→ **Work to be completed**
Up to and including the line containing "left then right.", retype each line of the listing below exactly, beginning with the first.

→ **Source material**
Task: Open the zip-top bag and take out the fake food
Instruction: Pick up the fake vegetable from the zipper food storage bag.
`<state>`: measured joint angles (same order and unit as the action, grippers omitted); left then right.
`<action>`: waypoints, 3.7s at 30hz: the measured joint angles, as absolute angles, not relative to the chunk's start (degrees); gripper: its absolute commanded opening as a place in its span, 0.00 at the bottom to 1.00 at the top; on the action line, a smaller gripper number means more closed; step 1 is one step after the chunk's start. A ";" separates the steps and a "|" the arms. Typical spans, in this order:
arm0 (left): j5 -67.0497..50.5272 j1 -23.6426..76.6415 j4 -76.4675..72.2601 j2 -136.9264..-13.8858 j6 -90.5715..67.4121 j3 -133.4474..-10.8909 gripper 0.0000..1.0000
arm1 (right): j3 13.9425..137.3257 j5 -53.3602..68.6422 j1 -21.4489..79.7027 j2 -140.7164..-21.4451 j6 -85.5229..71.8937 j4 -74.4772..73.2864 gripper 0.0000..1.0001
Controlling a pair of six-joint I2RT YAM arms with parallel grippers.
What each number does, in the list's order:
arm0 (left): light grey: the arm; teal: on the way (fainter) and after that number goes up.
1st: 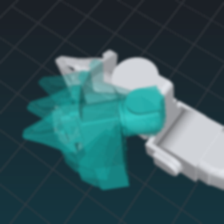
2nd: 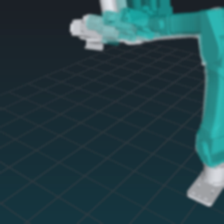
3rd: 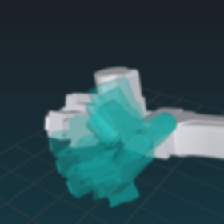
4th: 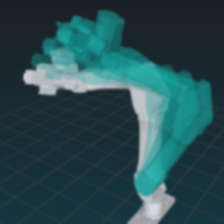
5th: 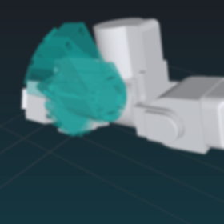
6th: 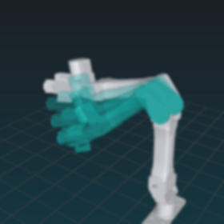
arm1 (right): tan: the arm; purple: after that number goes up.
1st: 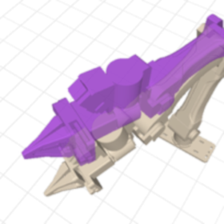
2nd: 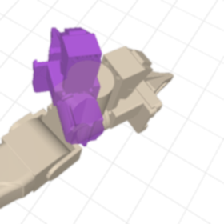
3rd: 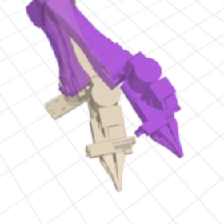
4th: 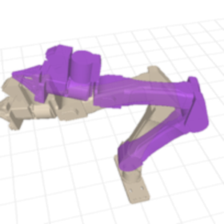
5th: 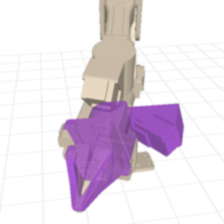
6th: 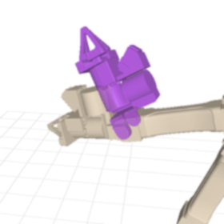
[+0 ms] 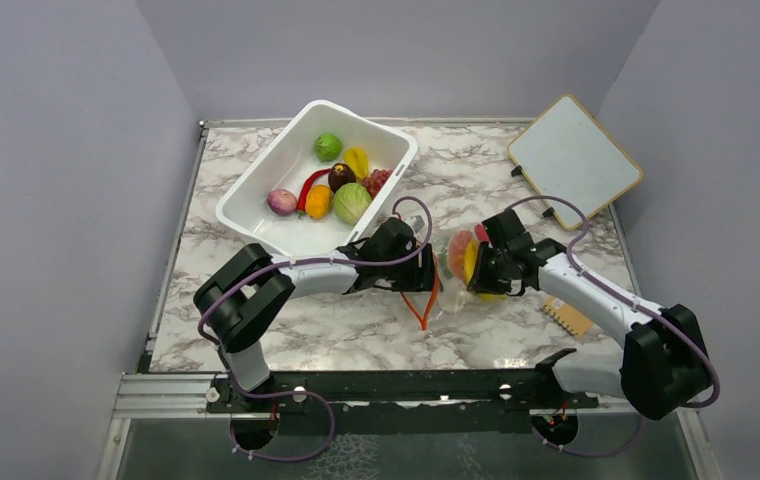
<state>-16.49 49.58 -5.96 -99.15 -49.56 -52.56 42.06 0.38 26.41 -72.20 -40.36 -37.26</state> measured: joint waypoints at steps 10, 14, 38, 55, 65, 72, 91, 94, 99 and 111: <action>-16.64 49.58 -6.83 -99.18 -49.34 -51.27 0.66 | 44.84 -2.07 26.41 -66.22 -40.03 -40.62 0.25; -17.17 49.58 -7.46 -99.18 -49.34 -51.22 0.67 | 42.37 -2.98 26.39 -63.64 -42.76 -40.64 0.25; -18.87 49.58 -8.43 -100.60 -50.26 -51.22 0.74 | 40.16 -1.85 26.39 -59.75 -47.81 -36.77 0.25; -18.81 49.58 -7.97 -101.21 -50.76 -51.37 0.75 | 35.70 5.30 26.50 -75.07 -47.72 -26.15 0.20; -18.37 49.58 -6.79 -101.21 -50.50 -51.72 0.71 | 35.64 5.30 26.50 -71.46 -46.92 -28.16 0.21; -18.37 49.58 -6.72 -101.21 -50.37 -51.72 0.71 | 36.14 4.60 26.50 -63.02 -47.90 -33.39 0.24; -24.60 49.58 -9.02 -102.52 -47.66 -51.75 0.71 | 27.16 8.29 26.46 -67.37 -53.87 -24.95 0.23; -26.13 49.54 -9.58 -102.96 -47.18 -51.75 0.71 | 27.14 8.73 26.44 -67.40 -53.80 -24.34 0.23; -26.83 49.52 -9.58 -103.02 -45.76 -51.88 0.72 | 27.16 8.64 26.41 -66.81 -53.69 -24.58 0.23; -22.70 49.54 -4.21 -102.98 -40.53 -55.44 0.56 | 28.80 3.79 26.41 -60.69 -53.30 -28.14 0.23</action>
<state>-22.70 49.54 -4.21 -102.98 -40.53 -55.44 28.80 3.79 26.41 -60.69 -53.30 -28.14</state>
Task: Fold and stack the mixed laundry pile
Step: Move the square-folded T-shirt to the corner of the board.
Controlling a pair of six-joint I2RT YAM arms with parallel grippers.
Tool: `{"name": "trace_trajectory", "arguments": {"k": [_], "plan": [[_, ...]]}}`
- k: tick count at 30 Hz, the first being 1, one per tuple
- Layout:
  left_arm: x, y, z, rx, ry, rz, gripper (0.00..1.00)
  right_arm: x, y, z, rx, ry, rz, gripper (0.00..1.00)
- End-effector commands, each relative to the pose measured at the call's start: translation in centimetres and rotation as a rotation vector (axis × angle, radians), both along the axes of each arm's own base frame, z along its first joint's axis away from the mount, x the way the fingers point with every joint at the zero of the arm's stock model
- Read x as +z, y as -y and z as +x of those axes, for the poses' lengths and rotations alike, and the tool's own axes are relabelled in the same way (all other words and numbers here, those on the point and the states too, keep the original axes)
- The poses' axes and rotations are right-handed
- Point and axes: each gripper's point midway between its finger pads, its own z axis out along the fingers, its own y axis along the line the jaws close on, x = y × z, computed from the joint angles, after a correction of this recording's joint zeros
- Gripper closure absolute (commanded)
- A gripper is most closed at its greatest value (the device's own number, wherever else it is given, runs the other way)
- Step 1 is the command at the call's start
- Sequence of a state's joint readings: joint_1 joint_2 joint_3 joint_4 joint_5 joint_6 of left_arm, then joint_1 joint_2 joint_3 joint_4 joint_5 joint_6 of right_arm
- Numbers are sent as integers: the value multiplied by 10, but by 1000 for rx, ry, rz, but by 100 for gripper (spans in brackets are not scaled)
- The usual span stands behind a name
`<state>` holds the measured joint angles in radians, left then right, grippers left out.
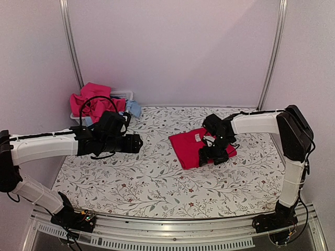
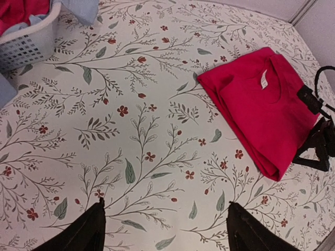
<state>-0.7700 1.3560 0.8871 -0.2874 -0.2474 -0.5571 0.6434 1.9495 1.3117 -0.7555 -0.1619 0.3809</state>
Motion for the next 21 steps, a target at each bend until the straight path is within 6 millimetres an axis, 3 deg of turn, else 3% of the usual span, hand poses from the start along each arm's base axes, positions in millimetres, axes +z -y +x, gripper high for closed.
{"name": "trace_trajectory", "arguments": {"k": [1, 6, 9, 12, 17, 21], "plan": [[14, -9, 8, 52, 19, -16, 21, 22, -16, 0, 41, 0, 64, 21], [16, -6, 11, 49, 21, -28, 21, 94, -27, 9, 129, 120, 131, 21], [16, -5, 12, 50, 25, -33, 21, 111, -31, 19, 146, 188, 139, 21], [18, -2, 16, 50, 29, -34, 21, 97, -36, 29, 157, 174, 104, 20], [18, 0, 21, 47, 32, -19, 21, 56, -55, 37, 165, 117, 100, 20], [20, -1, 23, 55, 37, -16, 21, 19, -52, 41, 151, 81, 43, 18]]}}
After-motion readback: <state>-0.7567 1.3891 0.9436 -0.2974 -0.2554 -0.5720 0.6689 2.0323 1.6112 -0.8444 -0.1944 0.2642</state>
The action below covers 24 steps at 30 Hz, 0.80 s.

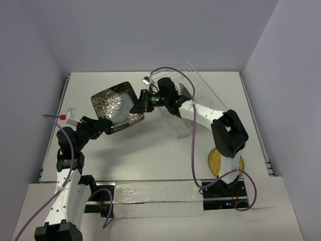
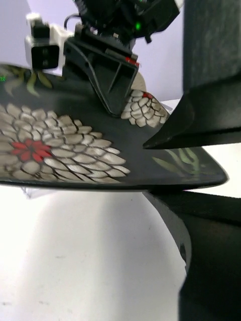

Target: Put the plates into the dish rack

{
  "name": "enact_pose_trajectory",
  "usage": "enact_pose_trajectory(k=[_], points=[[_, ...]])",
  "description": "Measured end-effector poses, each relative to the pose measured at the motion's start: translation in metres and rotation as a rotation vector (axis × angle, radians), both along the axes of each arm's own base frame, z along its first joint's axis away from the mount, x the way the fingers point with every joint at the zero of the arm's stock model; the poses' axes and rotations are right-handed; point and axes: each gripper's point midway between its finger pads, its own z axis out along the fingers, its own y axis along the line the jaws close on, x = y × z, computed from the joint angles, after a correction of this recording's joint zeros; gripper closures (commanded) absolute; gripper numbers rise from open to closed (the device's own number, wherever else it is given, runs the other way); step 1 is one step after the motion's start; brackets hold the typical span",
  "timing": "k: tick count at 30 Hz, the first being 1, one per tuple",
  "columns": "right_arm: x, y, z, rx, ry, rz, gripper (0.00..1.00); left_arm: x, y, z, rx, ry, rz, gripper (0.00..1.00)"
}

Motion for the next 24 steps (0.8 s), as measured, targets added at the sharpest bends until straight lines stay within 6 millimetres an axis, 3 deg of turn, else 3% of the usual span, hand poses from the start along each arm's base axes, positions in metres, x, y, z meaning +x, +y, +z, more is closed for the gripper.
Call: enact_pose_trajectory(k=[5, 8, 11, 13, 14, 15, 17, 19, 24], points=[[-0.012, 0.000, 0.004, 0.032, 0.035, 0.058, 1.00, 0.001, -0.008, 0.015, -0.010, -0.063, -0.051, 0.51], [-0.022, 0.001, 0.010, 0.058, 0.053, 0.113, 1.00, 0.002, -0.011, 0.026, -0.021, -0.111, -0.076, 0.59], [-0.029, 0.001, 0.018, 0.085, 0.060, 0.155, 1.00, 0.004, -0.015, 0.035, -0.036, -0.144, -0.097, 0.76], [-0.029, 0.000, 0.022, 0.101, 0.056, 0.163, 1.00, 0.004, -0.015, 0.039, -0.042, -0.156, -0.098, 0.97], [-0.029, -0.001, 0.022, 0.106, 0.043, 0.166, 0.98, 0.005, -0.015, 0.042, -0.054, -0.162, -0.096, 1.00], [-0.028, -0.001, 0.023, 0.111, 0.025, 0.170, 0.91, 0.005, -0.015, 0.044, -0.064, -0.163, -0.093, 1.00], [-0.028, -0.001, 0.024, 0.111, 0.012, 0.169, 0.57, 0.004, -0.015, 0.046, -0.067, -0.168, -0.090, 1.00], [-0.029, -0.003, 0.025, 0.098, 0.021, 0.167, 0.40, 0.002, -0.017, 0.050, -0.060, -0.189, -0.097, 1.00], [-0.032, -0.008, 0.036, 0.073, -0.006, 0.145, 0.28, -0.002, -0.024, 0.067, -0.054, -0.215, -0.123, 1.00]])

→ **Result of this task**
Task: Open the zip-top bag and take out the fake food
Instruction: Pick up the fake vegetable from the zipper food storage bag.
`<state>`: measured joint angles (same order and unit as the action, grippers omitted); left then right.

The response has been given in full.